Your task is to repeat exactly the lines below between the line holding "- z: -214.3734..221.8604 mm" and the line holding "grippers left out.", inclusive, and only those.

Collected data entries
────────

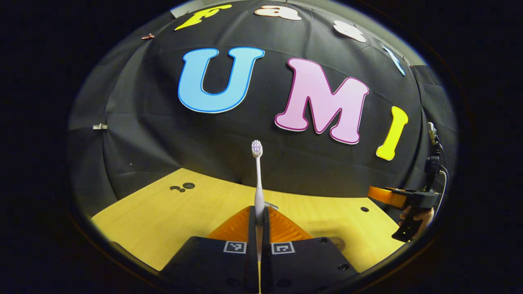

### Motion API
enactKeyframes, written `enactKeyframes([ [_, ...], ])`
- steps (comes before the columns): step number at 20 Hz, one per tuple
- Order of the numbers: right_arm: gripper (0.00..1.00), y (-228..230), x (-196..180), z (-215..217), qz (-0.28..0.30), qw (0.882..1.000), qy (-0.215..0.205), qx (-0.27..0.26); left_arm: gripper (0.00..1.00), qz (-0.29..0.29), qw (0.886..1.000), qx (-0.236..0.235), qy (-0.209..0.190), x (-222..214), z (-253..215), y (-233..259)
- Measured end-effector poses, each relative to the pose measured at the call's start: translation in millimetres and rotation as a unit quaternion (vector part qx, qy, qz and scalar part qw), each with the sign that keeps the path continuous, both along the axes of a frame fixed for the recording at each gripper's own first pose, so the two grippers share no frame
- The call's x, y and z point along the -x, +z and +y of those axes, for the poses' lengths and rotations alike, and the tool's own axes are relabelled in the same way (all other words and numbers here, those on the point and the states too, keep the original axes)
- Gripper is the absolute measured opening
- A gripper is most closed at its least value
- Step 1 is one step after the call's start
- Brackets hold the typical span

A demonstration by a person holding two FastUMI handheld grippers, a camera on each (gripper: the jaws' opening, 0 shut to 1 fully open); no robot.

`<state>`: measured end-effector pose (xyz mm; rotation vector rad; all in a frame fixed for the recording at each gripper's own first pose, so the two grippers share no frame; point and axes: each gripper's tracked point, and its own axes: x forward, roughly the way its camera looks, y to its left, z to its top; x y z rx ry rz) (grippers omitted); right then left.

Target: Put the toothbrush and toothpaste on the desktop into the cup, then pick up the cup and place it on the coaster on the desktop.

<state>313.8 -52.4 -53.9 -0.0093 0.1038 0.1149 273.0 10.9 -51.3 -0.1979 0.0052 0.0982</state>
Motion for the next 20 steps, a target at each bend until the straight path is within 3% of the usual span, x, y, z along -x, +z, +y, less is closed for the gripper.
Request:
enactKeyframes([
  [3,0.98,-5,5,-16,0.008,1.000,-0.018,0.002,0.08,-0.031,0.999,-0.006,-0.017,-24,-8,1],
  [7,0.98,-9,10,-35,0.010,0.999,-0.050,0.007,0.08,-0.065,0.996,0.035,-0.040,-57,-9,-4],
  [8,0.98,-10,11,-40,0.010,0.998,-0.058,0.007,0.12,-0.075,0.995,0.046,-0.038,-64,-4,-6],
  [9,0.98,-12,15,-42,0.011,0.998,-0.063,0.004,0.07,-0.085,0.994,0.053,-0.033,-70,2,-7],
  [16,0.98,-48,25,-53,0.045,0.996,-0.081,-0.019,0.07,-0.120,0.991,0.060,-0.015,-91,16,-24],
  [20,0.98,-59,30,-60,0.057,0.994,-0.090,-0.024,0.09,-0.116,0.992,0.046,-0.025,-96,6,-40],
])
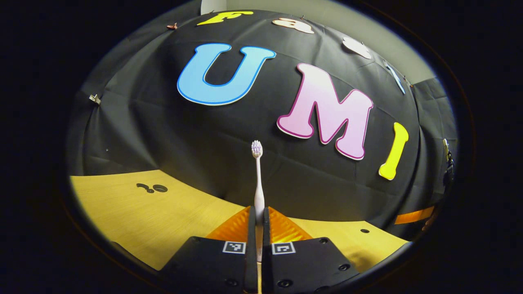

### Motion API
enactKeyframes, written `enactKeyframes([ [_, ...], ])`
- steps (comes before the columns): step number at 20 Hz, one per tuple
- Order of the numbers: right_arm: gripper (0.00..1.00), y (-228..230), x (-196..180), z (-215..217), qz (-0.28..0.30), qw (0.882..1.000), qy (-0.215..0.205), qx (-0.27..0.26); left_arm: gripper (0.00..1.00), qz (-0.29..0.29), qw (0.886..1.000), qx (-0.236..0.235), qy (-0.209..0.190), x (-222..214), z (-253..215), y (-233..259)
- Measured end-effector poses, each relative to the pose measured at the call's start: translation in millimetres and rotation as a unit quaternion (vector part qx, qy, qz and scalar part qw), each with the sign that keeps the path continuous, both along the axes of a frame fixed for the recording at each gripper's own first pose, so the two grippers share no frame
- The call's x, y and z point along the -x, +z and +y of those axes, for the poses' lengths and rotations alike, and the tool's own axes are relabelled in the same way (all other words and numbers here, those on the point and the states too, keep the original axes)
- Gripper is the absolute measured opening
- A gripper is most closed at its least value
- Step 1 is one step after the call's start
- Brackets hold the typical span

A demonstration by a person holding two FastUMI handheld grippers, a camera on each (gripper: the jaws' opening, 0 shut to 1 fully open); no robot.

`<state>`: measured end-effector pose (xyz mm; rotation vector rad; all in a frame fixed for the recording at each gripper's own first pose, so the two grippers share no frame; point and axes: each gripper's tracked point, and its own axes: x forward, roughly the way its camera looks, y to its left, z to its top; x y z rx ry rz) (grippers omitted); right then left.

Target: Put the toothbrush and toothpaste on the desktop into the cup, then pick up the cup and place it on the coaster on the desktop.

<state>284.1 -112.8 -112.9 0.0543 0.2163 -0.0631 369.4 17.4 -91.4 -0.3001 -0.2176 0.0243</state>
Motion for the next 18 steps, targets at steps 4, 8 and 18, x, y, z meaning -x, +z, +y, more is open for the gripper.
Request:
enactKeyframes([
  [4,0.98,-4,0,-1,0.004,1.000,0.000,0.010,0.24,0.015,0.999,-0.030,-0.002,2,-3,-14],
  [8,0.98,-6,2,1,0.006,1.000,0.003,0.008,0.78,0.058,0.996,-0.061,-0.017,8,-4,-28],
  [18,0.98,-14,19,-7,0.029,0.999,0.007,0.013,0.97,0.174,0.980,-0.101,0.005,33,21,-35],
])
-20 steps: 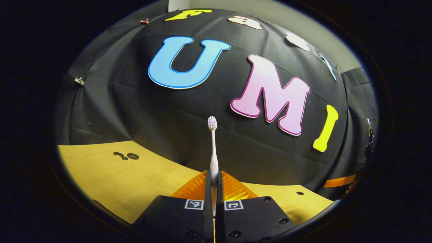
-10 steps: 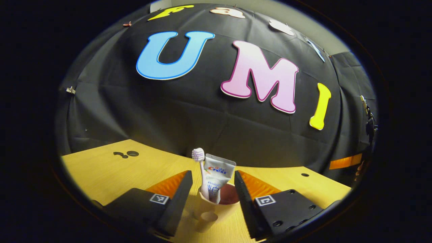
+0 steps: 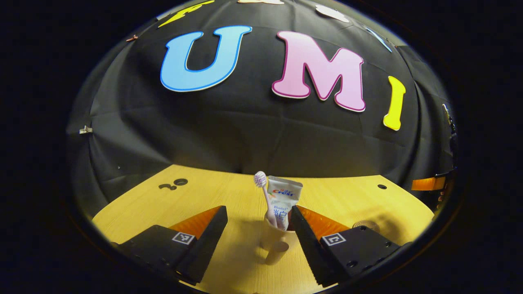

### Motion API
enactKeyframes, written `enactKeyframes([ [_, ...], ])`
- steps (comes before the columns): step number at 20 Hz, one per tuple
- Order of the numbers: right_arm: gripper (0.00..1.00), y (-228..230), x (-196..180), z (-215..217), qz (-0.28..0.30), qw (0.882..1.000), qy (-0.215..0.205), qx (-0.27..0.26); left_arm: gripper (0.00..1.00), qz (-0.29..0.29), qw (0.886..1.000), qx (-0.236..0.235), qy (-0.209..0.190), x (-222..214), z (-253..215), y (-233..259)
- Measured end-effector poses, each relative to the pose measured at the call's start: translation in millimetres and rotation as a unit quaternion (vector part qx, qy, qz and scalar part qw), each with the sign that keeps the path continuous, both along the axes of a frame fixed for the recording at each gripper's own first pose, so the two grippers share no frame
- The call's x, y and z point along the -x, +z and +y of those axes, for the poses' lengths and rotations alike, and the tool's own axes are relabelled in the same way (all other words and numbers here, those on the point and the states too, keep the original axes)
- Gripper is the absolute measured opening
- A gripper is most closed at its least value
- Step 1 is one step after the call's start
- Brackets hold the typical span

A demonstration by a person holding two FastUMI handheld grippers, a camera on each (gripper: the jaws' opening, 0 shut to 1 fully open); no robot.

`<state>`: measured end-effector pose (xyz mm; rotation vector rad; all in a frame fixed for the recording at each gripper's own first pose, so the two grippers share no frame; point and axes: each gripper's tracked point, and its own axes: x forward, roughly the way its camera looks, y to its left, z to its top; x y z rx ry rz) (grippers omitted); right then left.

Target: Put the toothbrush and toothpaste on the desktop into the cup, then pick up the cup and place it on the coaster on the desktop.

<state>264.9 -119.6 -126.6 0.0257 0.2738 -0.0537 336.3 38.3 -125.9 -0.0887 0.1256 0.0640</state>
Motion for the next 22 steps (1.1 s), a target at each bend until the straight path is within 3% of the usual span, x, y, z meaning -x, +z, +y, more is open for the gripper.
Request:
enactKeyframes([
  [7,0.98,1,14,-14,0.012,1.000,-0.011,-0.019,0.97,0.117,0.991,0.062,-0.034,10,-12,-15],
  [12,0.98,-2,26,-16,0.024,0.999,-0.003,-0.023,0.97,0.190,0.978,0.058,-0.056,13,-21,-37],
  [19,0.98,-17,53,-27,0.041,0.998,-0.015,-0.043,0.98,0.314,0.945,0.044,-0.080,-1,-24,-65],
  [22,0.98,-26,63,-43,0.053,0.996,-0.038,-0.056,0.96,0.380,0.920,0.020,-0.095,-5,-26,-78],
])
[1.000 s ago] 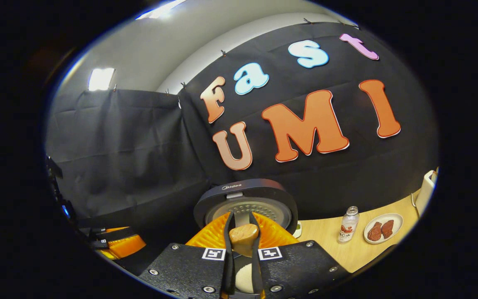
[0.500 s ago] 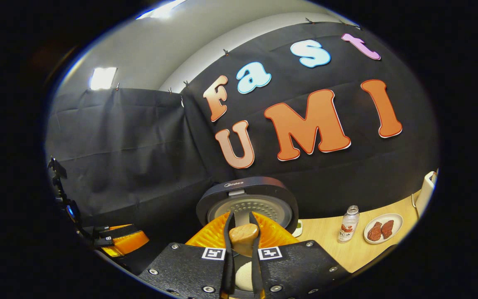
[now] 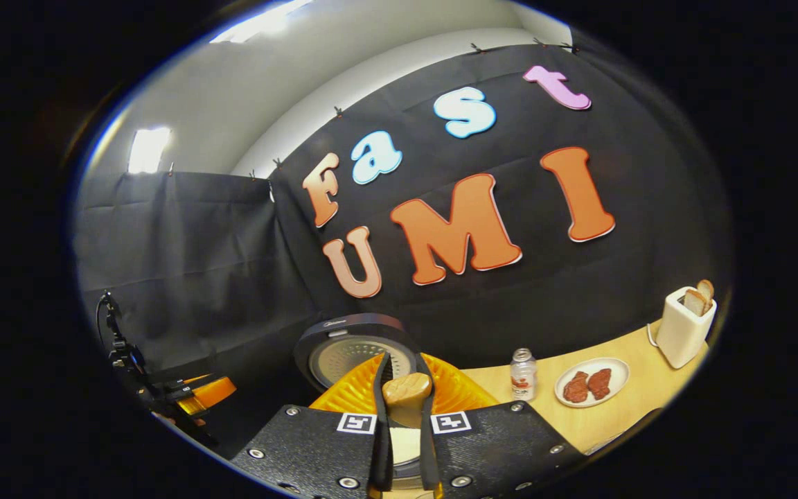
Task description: Close the left gripper, press the button to open the rice cooker; take a wooden spoon from the chopstick holder with the right hand, scoop a spoonful of rice and pour it into the rice cooker, then put the wooden spoon back into the chopstick holder.
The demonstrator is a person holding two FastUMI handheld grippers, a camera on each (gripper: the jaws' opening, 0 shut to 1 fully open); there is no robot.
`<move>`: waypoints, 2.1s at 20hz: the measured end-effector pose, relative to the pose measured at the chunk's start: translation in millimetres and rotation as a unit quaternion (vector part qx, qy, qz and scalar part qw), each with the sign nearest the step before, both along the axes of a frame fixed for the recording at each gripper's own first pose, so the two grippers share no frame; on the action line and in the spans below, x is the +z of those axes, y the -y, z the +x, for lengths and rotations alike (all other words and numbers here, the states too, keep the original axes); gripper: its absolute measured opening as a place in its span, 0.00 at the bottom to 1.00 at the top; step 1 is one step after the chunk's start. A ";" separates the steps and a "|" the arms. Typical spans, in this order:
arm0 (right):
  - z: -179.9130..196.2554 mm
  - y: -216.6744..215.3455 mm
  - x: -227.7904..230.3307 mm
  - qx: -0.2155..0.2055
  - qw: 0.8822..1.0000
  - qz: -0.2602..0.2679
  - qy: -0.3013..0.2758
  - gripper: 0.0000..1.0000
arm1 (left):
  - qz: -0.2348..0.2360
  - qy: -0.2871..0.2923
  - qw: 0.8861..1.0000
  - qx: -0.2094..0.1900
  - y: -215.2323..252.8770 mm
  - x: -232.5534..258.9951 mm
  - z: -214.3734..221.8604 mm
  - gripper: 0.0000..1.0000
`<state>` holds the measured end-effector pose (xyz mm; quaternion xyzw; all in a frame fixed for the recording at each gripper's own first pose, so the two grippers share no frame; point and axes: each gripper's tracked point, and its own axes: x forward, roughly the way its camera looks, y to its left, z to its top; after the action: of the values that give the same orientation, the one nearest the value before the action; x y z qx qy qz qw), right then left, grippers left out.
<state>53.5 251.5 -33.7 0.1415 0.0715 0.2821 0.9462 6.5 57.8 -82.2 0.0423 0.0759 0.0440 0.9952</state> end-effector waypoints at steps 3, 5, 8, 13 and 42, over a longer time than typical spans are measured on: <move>-4.0 48.9 -4.9 -0.036 0.999 0.004 -0.004 0.14 | 0.009 -0.002 1.000 -0.002 5.8 -1.8 -1.0 1.00; -7.0 81.6 -16.7 -0.059 0.998 0.003 -0.019 0.14 | 0.012 0.000 1.000 -0.007 12.0 -0.8 -2.0 1.00; -9.7 124.0 -34.9 -0.090 0.995 0.015 -0.041 0.14 | 0.004 0.006 1.000 -0.019 22.5 -0.4 -6.3 1.00; -8.8 176.0 -82.6 -0.126 0.989 0.015 -0.080 0.14 | 0.004 0.013 0.999 -0.034 34.9 -0.4 -14.3 1.00; 16.3 294.4 -104.2 -0.265 0.951 -0.153 -0.040 0.94 | 0.031 0.044 0.999 -0.001 69.7 40.3 -2.5 1.00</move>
<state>69.8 -42.9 -137.9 0.0204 0.1119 0.0014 0.9935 4.0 -11.9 -41.8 0.0710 0.0301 0.0471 0.9959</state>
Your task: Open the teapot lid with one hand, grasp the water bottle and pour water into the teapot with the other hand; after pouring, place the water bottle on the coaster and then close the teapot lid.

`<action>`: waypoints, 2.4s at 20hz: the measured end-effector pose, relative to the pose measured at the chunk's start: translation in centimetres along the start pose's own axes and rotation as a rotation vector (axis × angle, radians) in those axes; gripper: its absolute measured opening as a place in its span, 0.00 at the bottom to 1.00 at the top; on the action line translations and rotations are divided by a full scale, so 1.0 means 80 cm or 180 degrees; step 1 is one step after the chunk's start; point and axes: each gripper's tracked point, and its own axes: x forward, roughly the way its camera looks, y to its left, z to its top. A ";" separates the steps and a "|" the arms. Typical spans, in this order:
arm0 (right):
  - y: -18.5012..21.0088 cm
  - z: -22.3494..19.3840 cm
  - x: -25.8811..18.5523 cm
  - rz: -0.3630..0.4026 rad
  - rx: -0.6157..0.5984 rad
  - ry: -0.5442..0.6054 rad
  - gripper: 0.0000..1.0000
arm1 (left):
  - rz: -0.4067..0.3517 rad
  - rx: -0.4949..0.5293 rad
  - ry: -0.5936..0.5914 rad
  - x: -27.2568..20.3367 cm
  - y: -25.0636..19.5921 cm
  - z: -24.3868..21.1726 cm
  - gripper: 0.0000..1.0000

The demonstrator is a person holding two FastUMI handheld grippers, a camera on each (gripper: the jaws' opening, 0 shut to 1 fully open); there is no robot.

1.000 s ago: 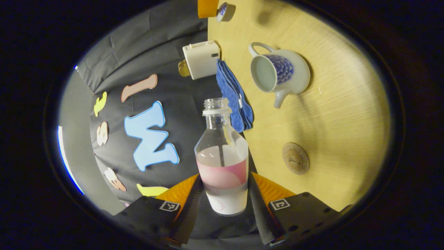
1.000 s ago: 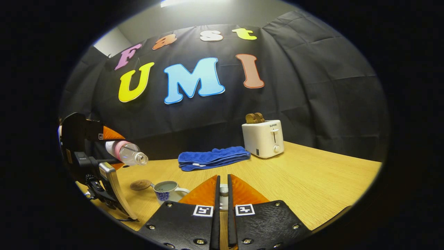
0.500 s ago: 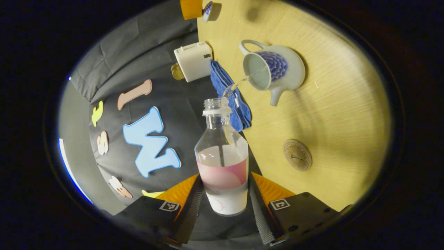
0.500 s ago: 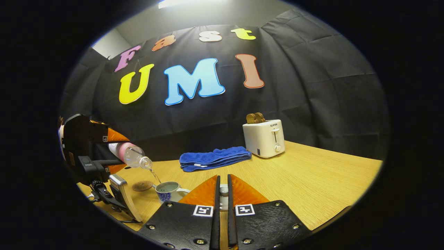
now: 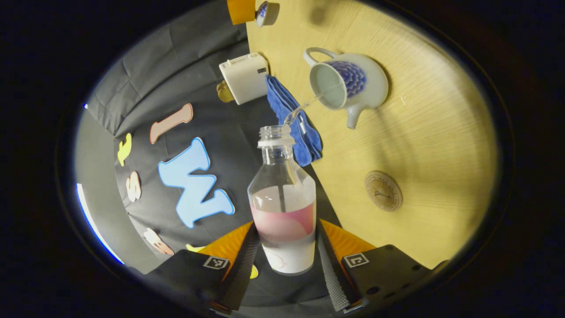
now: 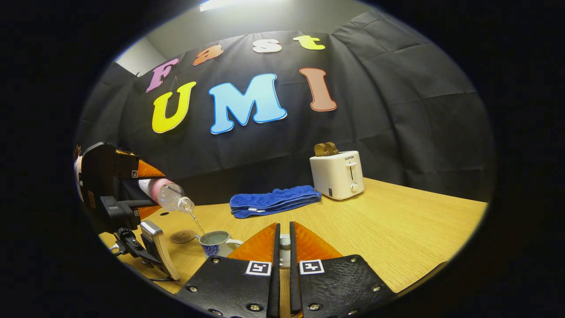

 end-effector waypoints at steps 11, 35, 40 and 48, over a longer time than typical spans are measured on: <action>0.000 0.001 0.000 0.0006 0.0009 0.0000 0.09 | 0.0075 0.0123 0.0024 0.001 0.019 -0.006 0.84; 0.003 0.001 -0.002 0.0077 0.0086 -0.0003 0.09 | 0.0164 0.0542 0.0030 0.000 0.049 -0.003 0.84; 0.003 0.001 -0.003 0.0079 0.0100 -0.0011 0.09 | 0.0177 0.0637 0.0039 -0.001 0.054 -0.002 0.84; 0.002 0.003 -0.004 0.0084 0.0114 -0.0016 0.09 | 0.0242 0.0833 0.0025 -0.003 0.064 0.002 0.84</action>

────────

> [Output below]:
  - z: -214.3734..221.8604 mm
  - gripper: 0.0000..1.0000
`<state>` holds the measured end-effector pose (xyz mm; quaternion xyzw; all in a frame fixed for the recording at each gripper's own first pose, so the two grippers share no frame; point and axes: each gripper's tracked point, and its own axes: x forward, roughly the way its camera looks, y to its left, z to its top; after the action: of the values that give the same orientation, the one nearest the value before the action; x y z qx qy qz qw), right then left, grippers left out.

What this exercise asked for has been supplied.